Saved entries
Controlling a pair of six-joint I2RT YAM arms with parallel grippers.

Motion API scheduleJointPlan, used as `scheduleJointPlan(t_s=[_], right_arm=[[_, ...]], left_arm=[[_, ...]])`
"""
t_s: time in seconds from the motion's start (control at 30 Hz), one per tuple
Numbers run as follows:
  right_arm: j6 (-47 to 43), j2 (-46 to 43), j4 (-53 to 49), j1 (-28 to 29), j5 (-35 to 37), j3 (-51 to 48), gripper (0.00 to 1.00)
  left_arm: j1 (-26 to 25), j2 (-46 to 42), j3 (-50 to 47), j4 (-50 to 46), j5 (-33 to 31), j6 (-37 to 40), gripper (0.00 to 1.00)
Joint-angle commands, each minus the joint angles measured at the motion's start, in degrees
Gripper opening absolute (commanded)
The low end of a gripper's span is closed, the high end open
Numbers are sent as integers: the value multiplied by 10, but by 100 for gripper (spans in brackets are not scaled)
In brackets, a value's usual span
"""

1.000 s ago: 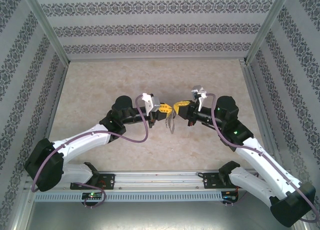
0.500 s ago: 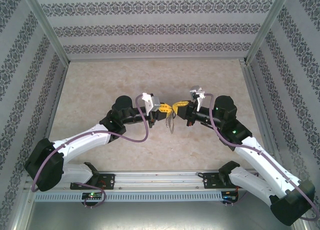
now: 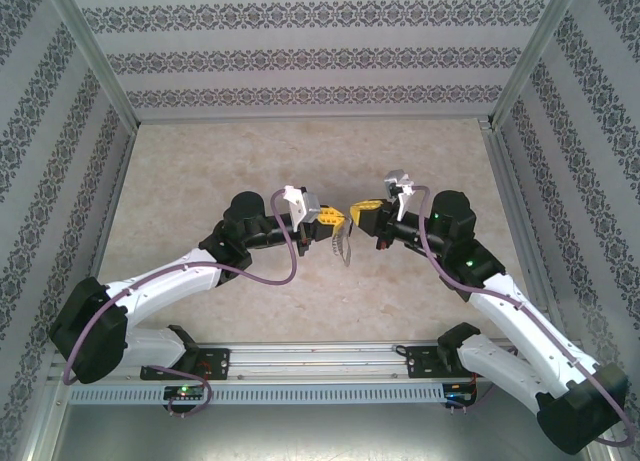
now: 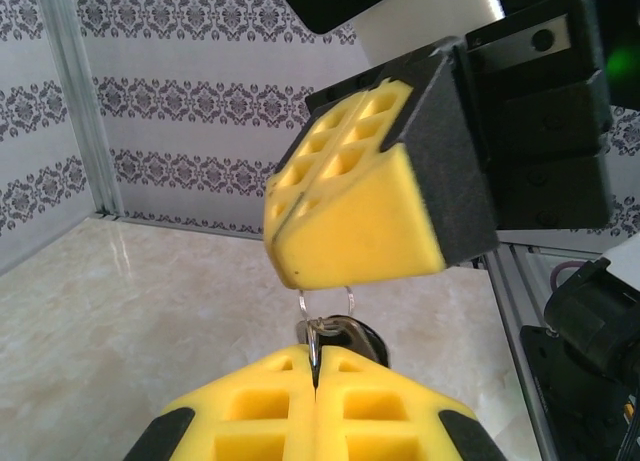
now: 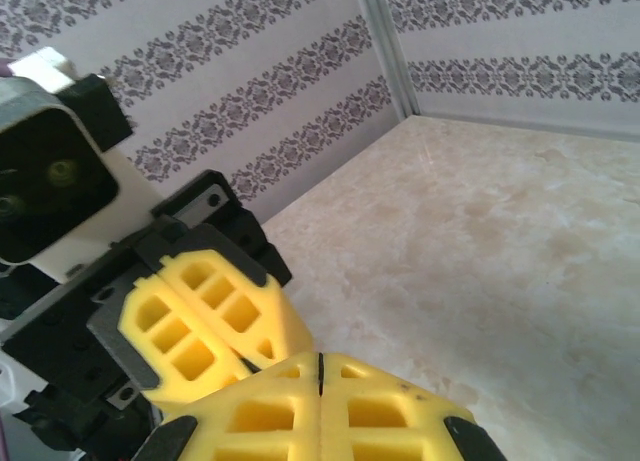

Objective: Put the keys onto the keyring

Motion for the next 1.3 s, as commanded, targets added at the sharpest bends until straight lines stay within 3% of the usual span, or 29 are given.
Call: scheduleJointPlan(t_s=[0.0,0.4,0.7,1.13,1.17,1.27], right_arm=[[-1,-4,15,-6,2,-9,0],[-3,-17,15,-7,7,-6,0],[15,-14,41,-9,4,-31,0],[24,-3,41,-10,8,-35,0],[23,-4,36,-13,15,-35,6],[30,-15,26,-29,29,-41,38]], left_arm=[[-7,-12,16,44,9,-16,0],[-6,1,21,80,11,-64,0],[-6,34,-13,247,-16,-143,0],[-6,87,-16,354,-21,-191,0],[-7,90,-15,358,-22,-193,0],[-6,93,-14,359,-25,-193,0]])
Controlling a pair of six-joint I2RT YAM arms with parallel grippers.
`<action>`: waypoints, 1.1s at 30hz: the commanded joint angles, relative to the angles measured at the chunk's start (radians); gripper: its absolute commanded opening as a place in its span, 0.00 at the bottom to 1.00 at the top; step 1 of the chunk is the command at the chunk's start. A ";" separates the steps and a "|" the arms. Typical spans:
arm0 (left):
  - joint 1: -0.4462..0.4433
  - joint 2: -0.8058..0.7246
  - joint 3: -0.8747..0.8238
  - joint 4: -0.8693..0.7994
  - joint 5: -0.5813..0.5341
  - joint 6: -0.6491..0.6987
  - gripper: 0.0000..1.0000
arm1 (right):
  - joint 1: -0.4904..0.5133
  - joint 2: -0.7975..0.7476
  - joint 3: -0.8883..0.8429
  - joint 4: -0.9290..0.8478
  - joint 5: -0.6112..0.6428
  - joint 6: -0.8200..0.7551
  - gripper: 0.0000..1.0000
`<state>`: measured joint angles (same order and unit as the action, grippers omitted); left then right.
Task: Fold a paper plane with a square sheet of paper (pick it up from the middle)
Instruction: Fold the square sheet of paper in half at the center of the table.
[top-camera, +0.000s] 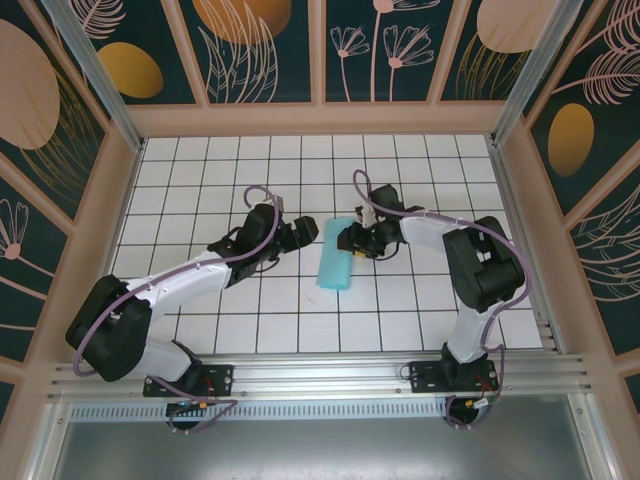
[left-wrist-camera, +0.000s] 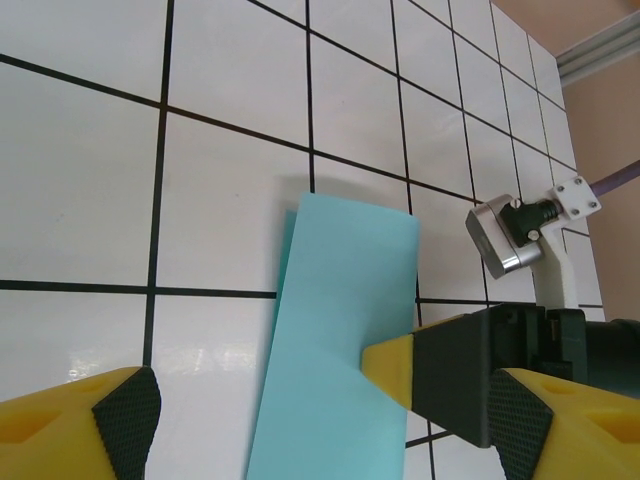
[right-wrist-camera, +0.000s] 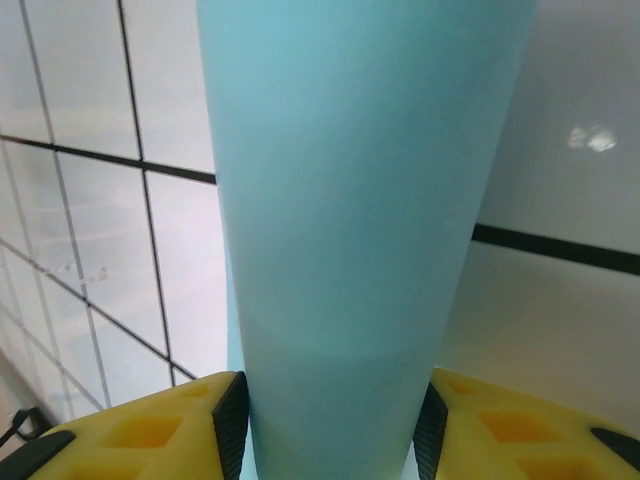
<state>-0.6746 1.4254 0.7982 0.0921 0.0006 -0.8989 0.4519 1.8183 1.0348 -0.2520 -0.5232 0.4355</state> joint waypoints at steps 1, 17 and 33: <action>-0.003 0.017 0.023 0.014 0.025 0.014 0.87 | 0.025 0.003 0.023 -0.055 0.129 0.026 0.51; -0.003 0.032 0.020 0.038 0.050 0.020 0.82 | 0.036 0.008 0.044 -0.078 0.111 -0.003 0.51; -0.003 0.052 0.042 0.038 0.071 0.038 0.81 | 0.019 0.059 0.077 -0.149 0.106 -0.095 0.52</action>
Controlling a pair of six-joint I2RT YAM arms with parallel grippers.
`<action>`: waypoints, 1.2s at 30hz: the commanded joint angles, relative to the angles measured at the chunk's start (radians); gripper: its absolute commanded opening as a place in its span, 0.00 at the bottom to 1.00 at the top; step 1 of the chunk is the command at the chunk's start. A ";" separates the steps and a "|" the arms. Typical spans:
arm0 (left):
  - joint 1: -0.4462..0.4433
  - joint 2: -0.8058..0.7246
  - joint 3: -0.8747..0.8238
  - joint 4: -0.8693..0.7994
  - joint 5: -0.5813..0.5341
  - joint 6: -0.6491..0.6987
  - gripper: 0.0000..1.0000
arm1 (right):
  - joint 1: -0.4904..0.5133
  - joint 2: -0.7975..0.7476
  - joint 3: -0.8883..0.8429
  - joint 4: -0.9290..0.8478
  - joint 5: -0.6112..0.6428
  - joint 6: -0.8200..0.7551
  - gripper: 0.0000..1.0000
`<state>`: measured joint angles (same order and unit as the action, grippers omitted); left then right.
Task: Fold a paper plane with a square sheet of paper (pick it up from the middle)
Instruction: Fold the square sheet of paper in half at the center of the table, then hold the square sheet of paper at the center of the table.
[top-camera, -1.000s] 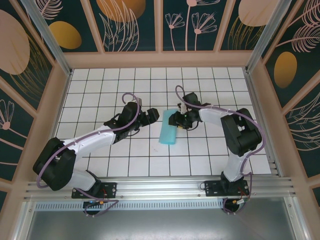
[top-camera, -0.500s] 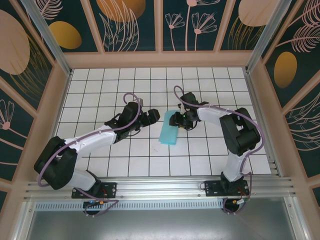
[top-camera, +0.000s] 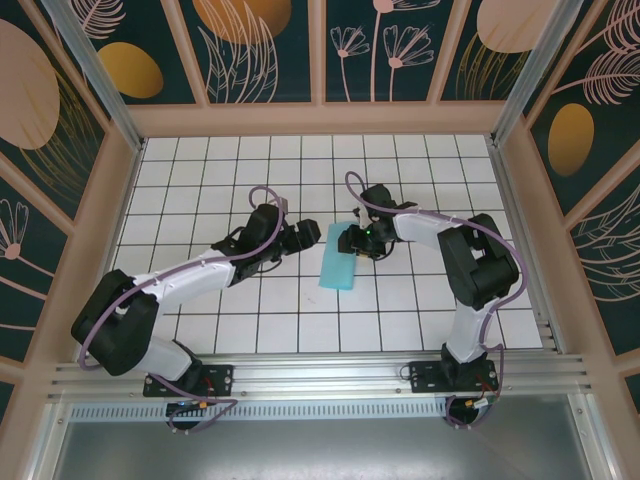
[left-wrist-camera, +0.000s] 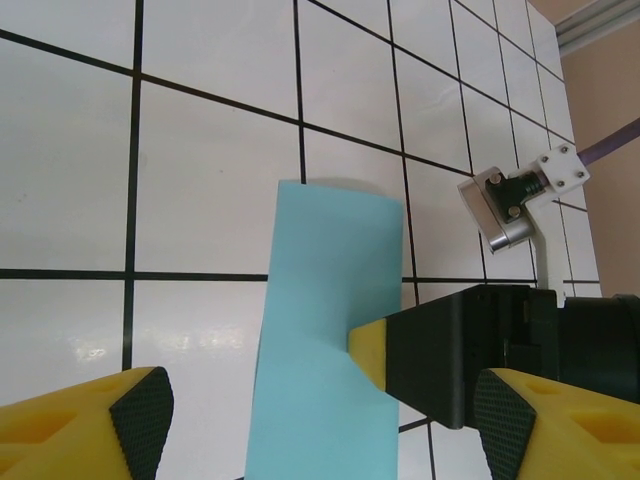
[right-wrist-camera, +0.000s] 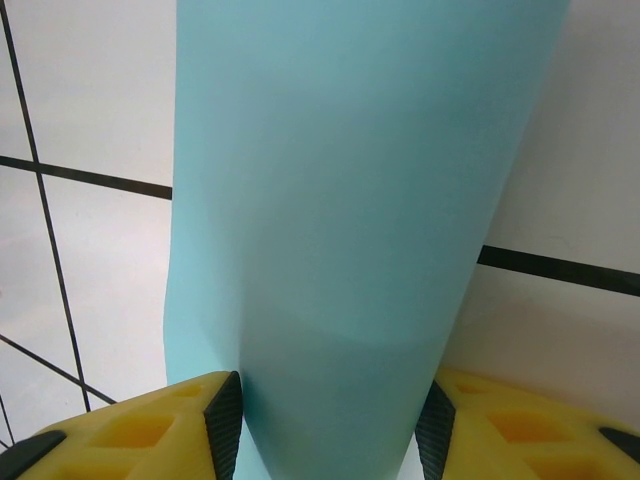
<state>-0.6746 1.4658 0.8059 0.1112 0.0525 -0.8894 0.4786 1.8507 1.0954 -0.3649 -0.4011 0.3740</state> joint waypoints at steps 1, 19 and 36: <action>-0.003 0.014 0.036 0.019 0.023 0.030 0.81 | -0.009 0.025 0.017 -0.038 -0.025 -0.040 0.52; -0.002 0.037 0.055 0.018 0.043 0.038 0.81 | -0.049 0.039 0.012 -0.062 -0.062 -0.099 0.51; -0.003 0.047 0.057 0.020 0.050 0.036 0.81 | -0.043 0.076 0.049 -0.108 -0.018 -0.112 0.58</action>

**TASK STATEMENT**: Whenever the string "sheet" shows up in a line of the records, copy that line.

**ANSWER SECTION**:
Task: Fold a paper plane with a square sheet of paper (pick it up from the middle)
Instruction: Fold the square sheet of paper in half at the center of the table.
Task: Fold a paper plane with a square sheet of paper (pick it up from the middle)
Instruction: Fold the square sheet of paper in half at the center of the table, then hold the square sheet of paper at the center of the table.

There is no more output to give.